Trump’s initial executive order on the Affordable Care Act is broad and vaguely worded, but if confirmed as health and human services secretary, Tom Price could issue a blanket hardship exemption to anyone who does not own health insurance, effectively repealing Obamacare’s individual mandate.

Speaker Ryan is pledging that a tax-reform bill will be done by August. AT&T CEO Randall Stephenson, among others, thinks corporate-tax reform could spur a private-hiring spree. “I think you will see people begin to open up the purse book and begin to invest at a higher level,” he said. Even if the expansion plans recently announced by GM, Walmart, Amazon, and other large companies are aimed at currying favor with the new president, constant news of new job creation can only fuel more economic optimism. Time will tell whether a genuine economic boom is on the horizon, but the Dow Jones Industrial Average just passed 20,000; it’s up 1,667 points since Trump’s election in November.

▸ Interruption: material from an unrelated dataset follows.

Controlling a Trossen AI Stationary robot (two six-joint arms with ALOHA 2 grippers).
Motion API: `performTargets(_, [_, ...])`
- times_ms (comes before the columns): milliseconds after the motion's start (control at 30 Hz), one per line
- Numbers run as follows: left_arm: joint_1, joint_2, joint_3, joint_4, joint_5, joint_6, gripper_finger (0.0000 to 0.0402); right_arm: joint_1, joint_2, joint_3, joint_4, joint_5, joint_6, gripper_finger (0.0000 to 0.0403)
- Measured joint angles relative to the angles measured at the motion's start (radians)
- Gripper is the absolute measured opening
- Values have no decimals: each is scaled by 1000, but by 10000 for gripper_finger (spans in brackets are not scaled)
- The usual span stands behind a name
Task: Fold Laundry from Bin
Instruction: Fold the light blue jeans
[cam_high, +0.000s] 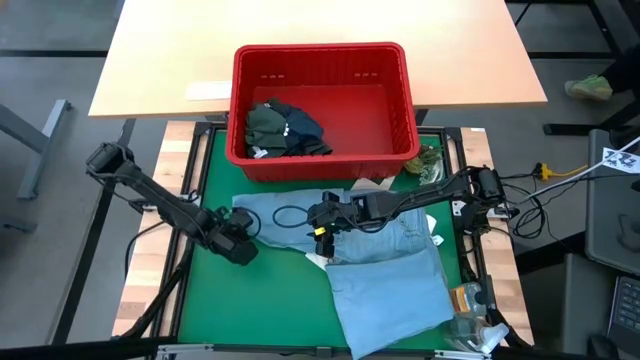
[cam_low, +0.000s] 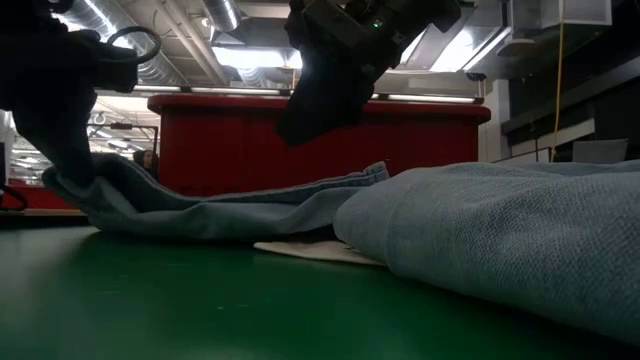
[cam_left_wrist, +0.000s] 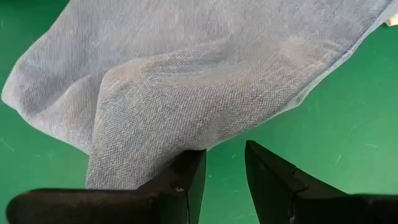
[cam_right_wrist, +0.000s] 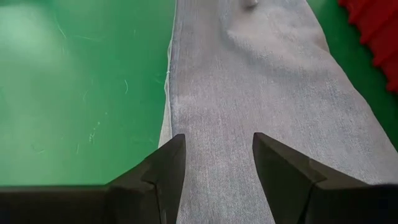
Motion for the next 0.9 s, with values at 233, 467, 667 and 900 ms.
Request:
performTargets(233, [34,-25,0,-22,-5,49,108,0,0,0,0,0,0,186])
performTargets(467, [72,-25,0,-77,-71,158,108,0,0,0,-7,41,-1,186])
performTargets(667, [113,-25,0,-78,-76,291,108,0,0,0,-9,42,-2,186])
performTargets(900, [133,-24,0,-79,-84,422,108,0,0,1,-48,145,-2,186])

All of the above policy decisions are good news for conservatives. But Trump’s personal downsides should not be ignored. After a perfectly fine inauguration, he was apparently driven into a rage after watching press reports declare that the attendance for his inauguration was significantly lower than the one for President Obama’s in 2009.

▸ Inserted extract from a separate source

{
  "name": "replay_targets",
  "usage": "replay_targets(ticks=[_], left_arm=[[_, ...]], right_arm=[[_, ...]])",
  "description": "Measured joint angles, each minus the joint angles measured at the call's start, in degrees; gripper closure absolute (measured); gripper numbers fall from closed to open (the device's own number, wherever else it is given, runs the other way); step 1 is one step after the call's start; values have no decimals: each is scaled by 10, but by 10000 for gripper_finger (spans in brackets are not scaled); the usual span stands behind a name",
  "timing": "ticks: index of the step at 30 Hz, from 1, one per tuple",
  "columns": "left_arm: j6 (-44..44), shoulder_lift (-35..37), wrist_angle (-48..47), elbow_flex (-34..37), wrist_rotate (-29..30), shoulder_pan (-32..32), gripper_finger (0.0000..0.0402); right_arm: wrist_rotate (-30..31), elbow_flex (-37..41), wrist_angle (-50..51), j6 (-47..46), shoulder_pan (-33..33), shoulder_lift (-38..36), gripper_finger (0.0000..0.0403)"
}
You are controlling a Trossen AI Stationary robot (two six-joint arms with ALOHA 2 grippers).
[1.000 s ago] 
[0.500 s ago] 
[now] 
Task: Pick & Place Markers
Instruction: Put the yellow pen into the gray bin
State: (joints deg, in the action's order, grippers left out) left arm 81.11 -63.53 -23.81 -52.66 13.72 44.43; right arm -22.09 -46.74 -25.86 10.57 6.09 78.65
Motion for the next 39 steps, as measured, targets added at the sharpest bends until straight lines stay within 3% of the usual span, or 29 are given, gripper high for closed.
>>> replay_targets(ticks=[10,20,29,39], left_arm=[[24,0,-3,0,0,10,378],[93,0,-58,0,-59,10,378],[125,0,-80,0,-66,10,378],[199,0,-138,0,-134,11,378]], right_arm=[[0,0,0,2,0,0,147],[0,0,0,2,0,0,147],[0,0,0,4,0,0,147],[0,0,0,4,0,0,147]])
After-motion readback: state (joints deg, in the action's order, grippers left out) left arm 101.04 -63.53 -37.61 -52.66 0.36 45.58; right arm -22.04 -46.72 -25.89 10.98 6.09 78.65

Over the objections of his aides and advisers — who urged him to focus on policy and the broader goals of his presidency — the new president issued a decree: He wanted a fiery public response, and he wanted it to come from his press secretary.

Why? Does a president get fewer vetoes if the crowd at his inauguration doesn’t reach a certain level? Crowd size has absolutely no practical impact on anything related to the presidency, other than the president’s ego.

Which of course, was enough in this case.

The 2016 presidential race between Clinton and Trump is now followed by a different kind of race: one between Trump’s decisions and his behavior.

After Sean Spicer’s unconvincing, cringe-inducing performance in his initial appearance as White House press secretary — with its “alternative facts” about the crowd-size spat — Trump delivered solipsistic, rambling, inappropriate remarks in front of the CIA Memorial Wall. He followed that by claiming, in a bipartisan meeting with congressmen and senators, that 3 to 5 million illegal voters cast ballots for Clinton, costing him the popular vote. When one of the Democrats at the meeting objected to this ludicrous accusation, Trump cited an anecdote supposedly from golfer Bernhard Langer — a German citizen — about standing on line at a polling place and seeing “voters who did not look as if they should be allowed to vote” but who were “nonetheless permitted to cast provisional ballots.”

Thus, the president of the United States heard a secondhand tale of people who don’t look like they should be allowed to vote — how would you even tell a legal voter from an illegal one at a glance? — voting, and concludes that 3 to 5 million votes were cast illegally for his opponent.

Perhaps most worrisome of all, a considerable number of people close to Trump say he needs to be managed, and that his actions and decisions are all too easily influenced by what he sees on television:

One person who frequently talks to Trump said aides have to push back privately against his worst impulses in the White House, like the news conference idea, and have to control information that may infuriate him. He gets bored and likes to watch TV, this person said, so it is important to minimize that.

The 2016 presidential race between Clinton and Trump is now followed by a different kind of race: one between Trump’s decisions and his behavior. His policies should make the country better, if not universally recognized as “great again.” But his temperament, lack of impulse control, and tendency to blurt out the first thought that pops into his mind will embarrass the country, generating needless controversies and an endless series of distractions from any good news.

Trump’s presidency may hinge on which of these two aspects of his leadership defines him in the eyes of the public.